Проклятый ретировался.
Лера быстро оделась и позвонила Наде, которая недавно сдала на права и как раз нуждалась в водительской практике на своей первой машине:
– Надюх, утро добрым не бывает. Все изменилось. Он приехал, и я передумала. Заедешь за мной на Мориса Тореза, 72, к двенадцати? А то на автобусе после операции как-то стремно. А с ним я не поеду.
– Конечно, заеду. Держись там!
– Держусь, куда деваться…
Матери в коридоре уже не было. Лера вышла на улицу и села в машину. По дороге до больницы они с Витей не сказали друг другу ни слова. Дальше тоже все происходило в молчании: осмотр, анализы, переодевание в ночную сорочку – для нее все было будто в полусне.
Виктор полностью взял на себя финансовые вопросы.
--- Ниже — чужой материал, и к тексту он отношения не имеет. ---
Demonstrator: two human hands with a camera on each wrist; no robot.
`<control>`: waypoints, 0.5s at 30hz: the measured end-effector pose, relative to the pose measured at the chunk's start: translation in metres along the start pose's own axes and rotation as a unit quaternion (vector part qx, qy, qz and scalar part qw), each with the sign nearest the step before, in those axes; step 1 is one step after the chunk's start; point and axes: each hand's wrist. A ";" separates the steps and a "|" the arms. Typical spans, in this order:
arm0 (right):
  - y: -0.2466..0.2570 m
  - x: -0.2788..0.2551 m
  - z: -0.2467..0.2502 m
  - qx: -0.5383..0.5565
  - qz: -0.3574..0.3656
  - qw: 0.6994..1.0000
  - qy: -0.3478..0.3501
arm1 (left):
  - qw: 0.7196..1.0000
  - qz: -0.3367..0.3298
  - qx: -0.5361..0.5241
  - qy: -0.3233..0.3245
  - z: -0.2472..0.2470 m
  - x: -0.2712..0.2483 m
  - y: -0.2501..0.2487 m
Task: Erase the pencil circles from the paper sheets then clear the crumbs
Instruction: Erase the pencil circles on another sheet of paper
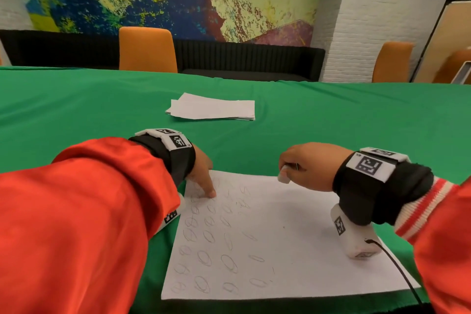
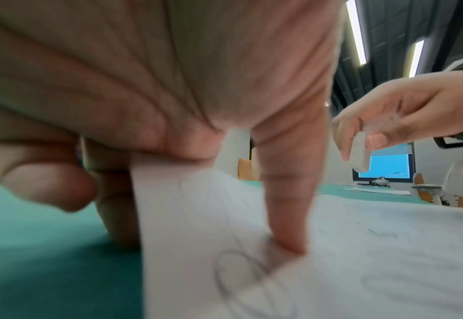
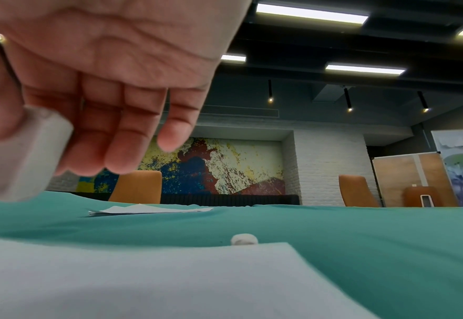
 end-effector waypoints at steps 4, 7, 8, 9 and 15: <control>-0.009 0.010 0.004 0.009 0.028 1.000 -0.006 | 0.998 -0.032 -0.050 -0.025 0.016 0.013 -0.011; -0.015 0.022 0.009 0.013 0.054 0.998 -0.011 | 0.995 -0.047 -0.077 -0.043 0.029 0.023 -0.017; -0.017 0.024 0.011 0.013 0.060 0.998 -0.010 | 0.994 -0.053 -0.090 -0.040 0.033 0.026 -0.018; -0.019 0.026 0.012 0.013 0.065 0.998 -0.009 | 0.993 -0.058 -0.098 -0.035 0.035 0.029 -0.018; -0.023 0.015 0.015 0.002 0.049 0.999 0.007 | 0.997 -0.027 -0.063 -0.048 0.030 0.028 -0.016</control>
Point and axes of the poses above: each hand's wrist, its own x-axis towards the middle knuckle, its own z-axis out of the back of the hand, y = z × x, and after that the axes turned 13 degrees about y, right-handed
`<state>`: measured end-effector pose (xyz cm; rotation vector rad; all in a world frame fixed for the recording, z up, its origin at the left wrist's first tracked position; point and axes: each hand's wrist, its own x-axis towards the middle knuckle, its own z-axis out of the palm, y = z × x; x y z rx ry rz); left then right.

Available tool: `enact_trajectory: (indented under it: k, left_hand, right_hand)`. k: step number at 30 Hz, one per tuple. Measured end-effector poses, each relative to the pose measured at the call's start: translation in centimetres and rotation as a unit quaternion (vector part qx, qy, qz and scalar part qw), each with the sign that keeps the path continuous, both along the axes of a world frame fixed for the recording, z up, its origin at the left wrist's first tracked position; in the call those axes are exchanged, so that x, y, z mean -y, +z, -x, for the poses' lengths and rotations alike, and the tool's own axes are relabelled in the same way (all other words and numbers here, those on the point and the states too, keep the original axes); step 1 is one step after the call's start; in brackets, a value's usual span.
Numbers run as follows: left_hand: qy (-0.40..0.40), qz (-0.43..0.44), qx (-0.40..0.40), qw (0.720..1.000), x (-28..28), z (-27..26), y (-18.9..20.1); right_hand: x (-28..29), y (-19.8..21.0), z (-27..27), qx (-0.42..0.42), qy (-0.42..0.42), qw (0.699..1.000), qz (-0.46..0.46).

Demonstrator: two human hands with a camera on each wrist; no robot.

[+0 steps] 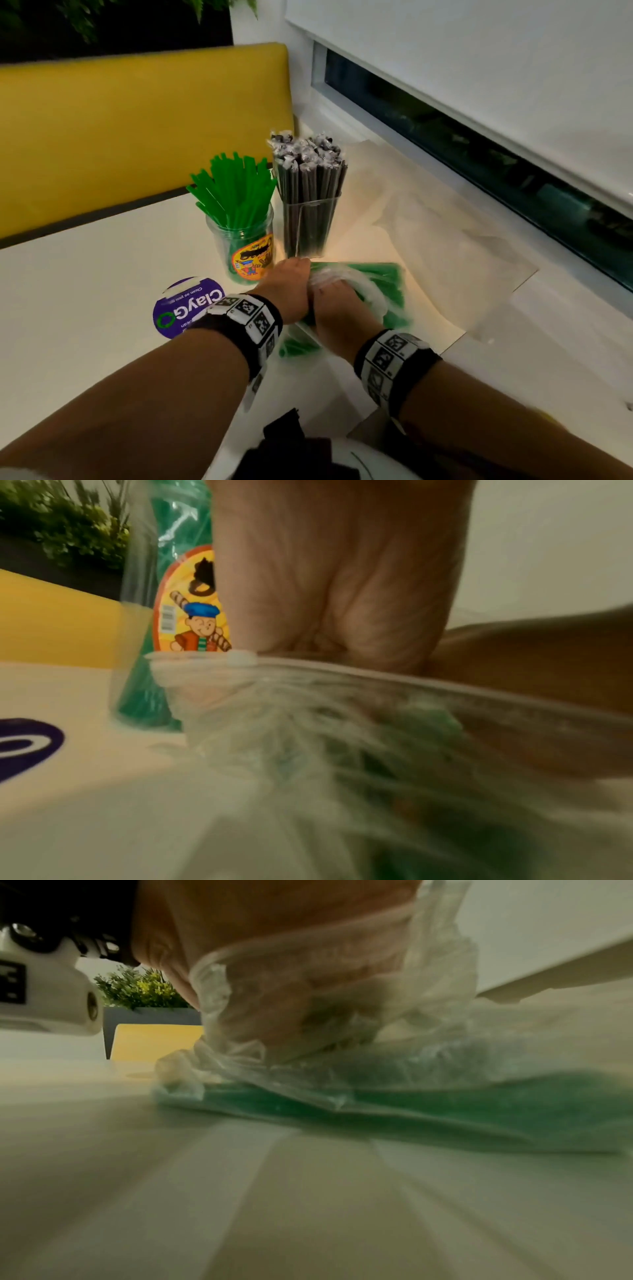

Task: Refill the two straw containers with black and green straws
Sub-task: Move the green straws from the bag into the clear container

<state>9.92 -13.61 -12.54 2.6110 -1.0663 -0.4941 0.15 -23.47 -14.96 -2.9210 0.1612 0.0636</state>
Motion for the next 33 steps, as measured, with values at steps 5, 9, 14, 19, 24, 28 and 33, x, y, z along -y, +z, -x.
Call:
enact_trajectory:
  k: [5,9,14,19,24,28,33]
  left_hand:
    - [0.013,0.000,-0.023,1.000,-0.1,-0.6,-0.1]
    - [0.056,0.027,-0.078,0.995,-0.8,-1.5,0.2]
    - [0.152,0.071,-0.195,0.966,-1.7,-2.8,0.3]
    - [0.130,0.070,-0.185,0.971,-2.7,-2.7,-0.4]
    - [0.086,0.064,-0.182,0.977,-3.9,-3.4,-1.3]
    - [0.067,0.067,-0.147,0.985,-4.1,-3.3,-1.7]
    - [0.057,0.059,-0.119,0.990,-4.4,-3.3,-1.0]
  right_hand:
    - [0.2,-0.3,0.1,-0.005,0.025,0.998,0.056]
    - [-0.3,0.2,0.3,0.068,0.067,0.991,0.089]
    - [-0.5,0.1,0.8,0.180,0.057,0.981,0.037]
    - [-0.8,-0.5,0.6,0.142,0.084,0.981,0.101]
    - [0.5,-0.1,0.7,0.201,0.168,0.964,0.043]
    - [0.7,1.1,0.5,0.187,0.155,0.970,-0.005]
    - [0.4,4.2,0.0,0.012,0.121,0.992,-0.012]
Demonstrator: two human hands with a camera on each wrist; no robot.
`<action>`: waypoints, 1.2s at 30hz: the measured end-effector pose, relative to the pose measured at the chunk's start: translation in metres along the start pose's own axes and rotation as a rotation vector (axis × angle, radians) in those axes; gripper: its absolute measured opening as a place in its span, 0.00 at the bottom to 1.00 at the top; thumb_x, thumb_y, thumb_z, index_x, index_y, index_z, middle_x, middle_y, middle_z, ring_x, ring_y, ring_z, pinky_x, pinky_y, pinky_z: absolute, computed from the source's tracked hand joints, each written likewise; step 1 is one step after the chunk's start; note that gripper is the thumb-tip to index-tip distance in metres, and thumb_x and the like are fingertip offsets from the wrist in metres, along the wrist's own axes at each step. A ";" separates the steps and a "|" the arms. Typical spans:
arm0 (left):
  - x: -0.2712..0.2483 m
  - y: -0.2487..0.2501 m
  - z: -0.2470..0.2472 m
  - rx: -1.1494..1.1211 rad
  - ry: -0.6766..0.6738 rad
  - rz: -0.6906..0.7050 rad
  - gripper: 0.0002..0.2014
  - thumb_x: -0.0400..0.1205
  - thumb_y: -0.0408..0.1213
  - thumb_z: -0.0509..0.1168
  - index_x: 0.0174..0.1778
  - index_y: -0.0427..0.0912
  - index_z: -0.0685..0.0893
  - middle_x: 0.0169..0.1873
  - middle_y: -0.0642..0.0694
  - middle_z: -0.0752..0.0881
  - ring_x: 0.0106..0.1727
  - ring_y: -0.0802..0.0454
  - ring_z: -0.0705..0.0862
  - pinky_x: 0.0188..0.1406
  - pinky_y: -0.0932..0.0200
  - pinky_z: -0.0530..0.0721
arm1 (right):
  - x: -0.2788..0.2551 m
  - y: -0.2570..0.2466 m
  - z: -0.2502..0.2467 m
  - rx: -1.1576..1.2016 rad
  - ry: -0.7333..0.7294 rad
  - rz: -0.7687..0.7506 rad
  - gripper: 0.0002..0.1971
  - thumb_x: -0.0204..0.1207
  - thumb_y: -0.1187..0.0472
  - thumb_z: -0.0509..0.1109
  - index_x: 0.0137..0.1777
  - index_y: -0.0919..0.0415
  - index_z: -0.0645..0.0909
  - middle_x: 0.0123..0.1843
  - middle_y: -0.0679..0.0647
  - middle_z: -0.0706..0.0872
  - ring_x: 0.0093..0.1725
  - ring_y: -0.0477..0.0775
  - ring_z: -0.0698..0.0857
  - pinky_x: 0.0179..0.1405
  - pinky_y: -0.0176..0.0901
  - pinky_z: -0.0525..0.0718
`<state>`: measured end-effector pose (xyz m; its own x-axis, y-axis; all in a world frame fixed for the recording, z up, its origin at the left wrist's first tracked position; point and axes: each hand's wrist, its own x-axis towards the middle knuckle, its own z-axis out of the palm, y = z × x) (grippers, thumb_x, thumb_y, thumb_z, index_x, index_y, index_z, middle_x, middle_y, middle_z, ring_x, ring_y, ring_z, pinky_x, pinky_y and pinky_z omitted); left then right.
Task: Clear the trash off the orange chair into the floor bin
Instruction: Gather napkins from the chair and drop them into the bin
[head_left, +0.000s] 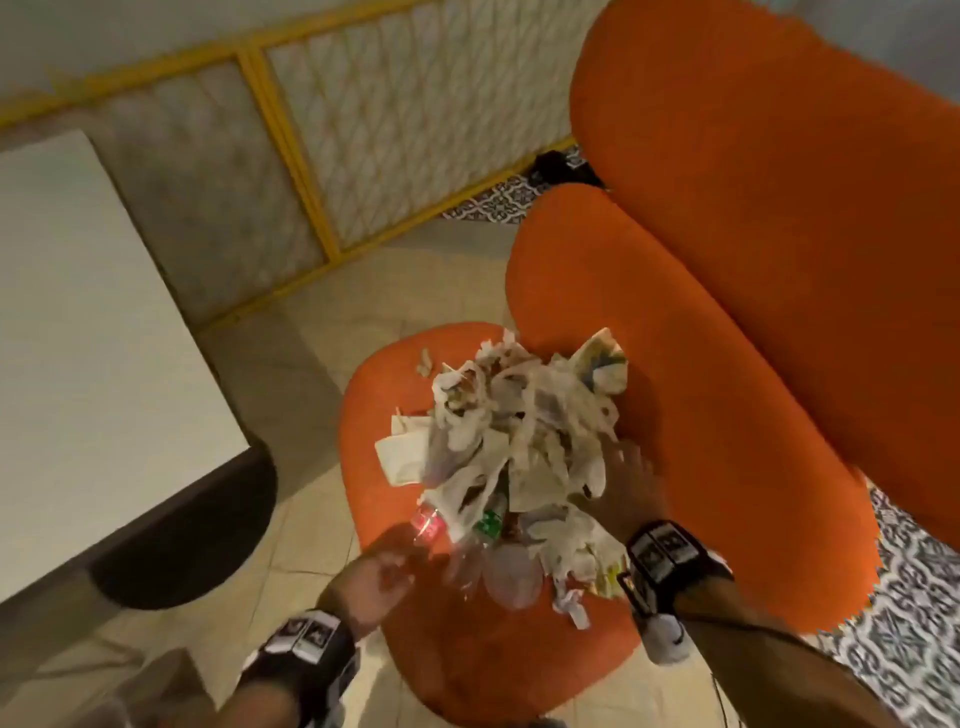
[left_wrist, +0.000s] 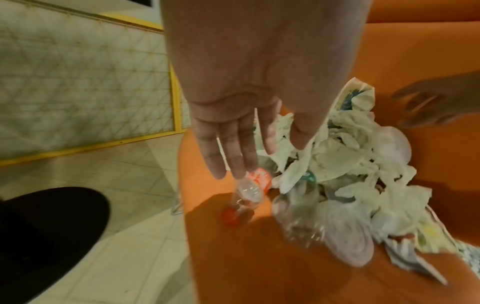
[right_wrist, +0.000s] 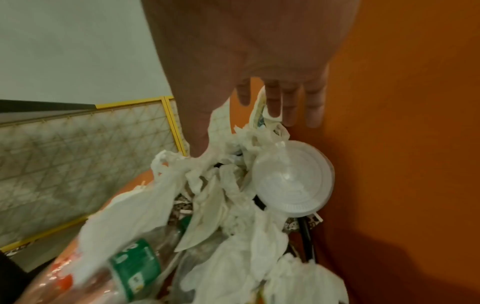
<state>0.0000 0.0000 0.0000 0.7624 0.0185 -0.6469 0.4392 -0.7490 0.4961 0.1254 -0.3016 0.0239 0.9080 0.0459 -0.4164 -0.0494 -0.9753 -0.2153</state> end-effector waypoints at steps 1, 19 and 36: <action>0.018 0.008 0.007 -0.065 0.052 0.026 0.16 0.79 0.46 0.66 0.62 0.49 0.81 0.60 0.50 0.84 0.60 0.52 0.83 0.66 0.55 0.79 | 0.013 0.003 -0.001 -0.005 0.001 0.007 0.51 0.69 0.36 0.72 0.83 0.50 0.45 0.82 0.61 0.56 0.77 0.67 0.64 0.70 0.60 0.73; 0.171 0.128 0.039 0.061 0.147 -0.041 0.31 0.81 0.34 0.61 0.81 0.49 0.59 0.76 0.38 0.66 0.73 0.37 0.72 0.72 0.49 0.70 | 0.106 0.006 0.043 -0.067 0.021 -0.035 0.30 0.80 0.49 0.60 0.80 0.44 0.55 0.81 0.53 0.57 0.74 0.59 0.69 0.71 0.54 0.70; 0.220 0.116 -0.022 -0.480 0.398 -0.249 0.55 0.64 0.62 0.73 0.82 0.45 0.53 0.78 0.37 0.65 0.73 0.37 0.73 0.70 0.47 0.76 | 0.091 0.012 0.012 0.764 0.536 -0.310 0.23 0.75 0.72 0.60 0.68 0.56 0.78 0.59 0.54 0.74 0.56 0.39 0.73 0.55 0.14 0.68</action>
<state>0.2294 -0.0683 -0.0720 0.6874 0.4647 -0.5581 0.7173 -0.3144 0.6217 0.2019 -0.3064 -0.0274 0.9853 -0.0123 0.1701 0.1384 -0.5255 -0.8395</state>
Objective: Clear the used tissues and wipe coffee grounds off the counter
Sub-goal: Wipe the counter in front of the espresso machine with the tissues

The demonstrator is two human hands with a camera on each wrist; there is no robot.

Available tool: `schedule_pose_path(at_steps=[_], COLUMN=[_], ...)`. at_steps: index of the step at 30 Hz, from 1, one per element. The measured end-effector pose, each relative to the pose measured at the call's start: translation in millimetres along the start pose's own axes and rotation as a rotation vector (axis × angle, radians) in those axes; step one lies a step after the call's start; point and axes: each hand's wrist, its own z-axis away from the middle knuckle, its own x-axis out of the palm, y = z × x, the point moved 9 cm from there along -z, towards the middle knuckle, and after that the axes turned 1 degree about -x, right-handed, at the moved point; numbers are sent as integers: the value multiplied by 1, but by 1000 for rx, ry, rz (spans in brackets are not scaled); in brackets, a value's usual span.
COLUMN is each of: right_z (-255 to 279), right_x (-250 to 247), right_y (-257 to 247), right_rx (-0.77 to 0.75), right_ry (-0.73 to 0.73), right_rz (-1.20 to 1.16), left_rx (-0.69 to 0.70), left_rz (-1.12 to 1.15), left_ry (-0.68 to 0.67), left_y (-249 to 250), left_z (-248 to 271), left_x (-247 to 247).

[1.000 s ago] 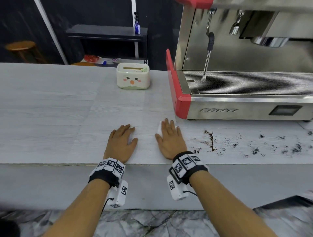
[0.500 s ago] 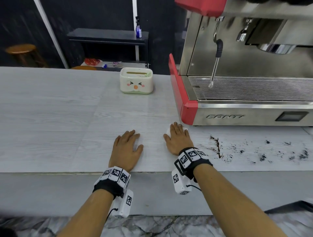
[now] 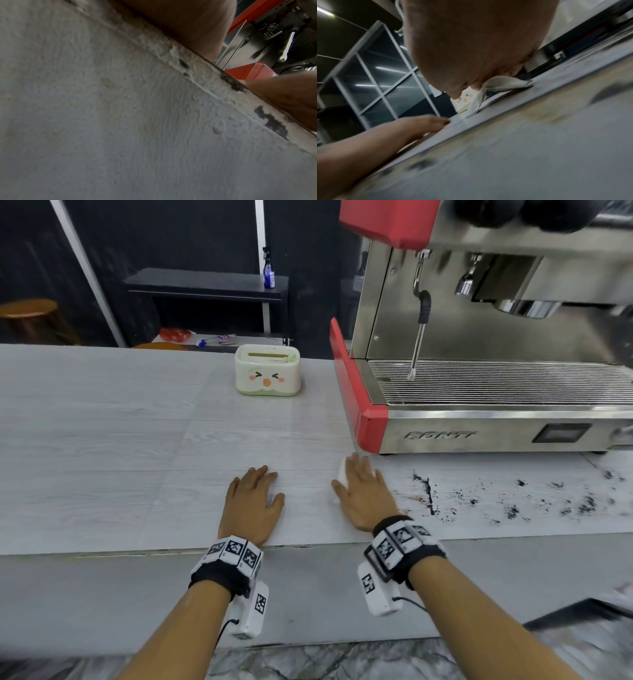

Профессор Жигалов, который должен был оперировать, зная и видя ситуацию, попытался заговорить с молодым человеком, но быстро понял, что это бесполезно. Витя, несмотря на мучившие его жалость к Лере и стыд за свой поступок, испытывал чувство облегчения, что еще немного, и он избавится от этого балласта.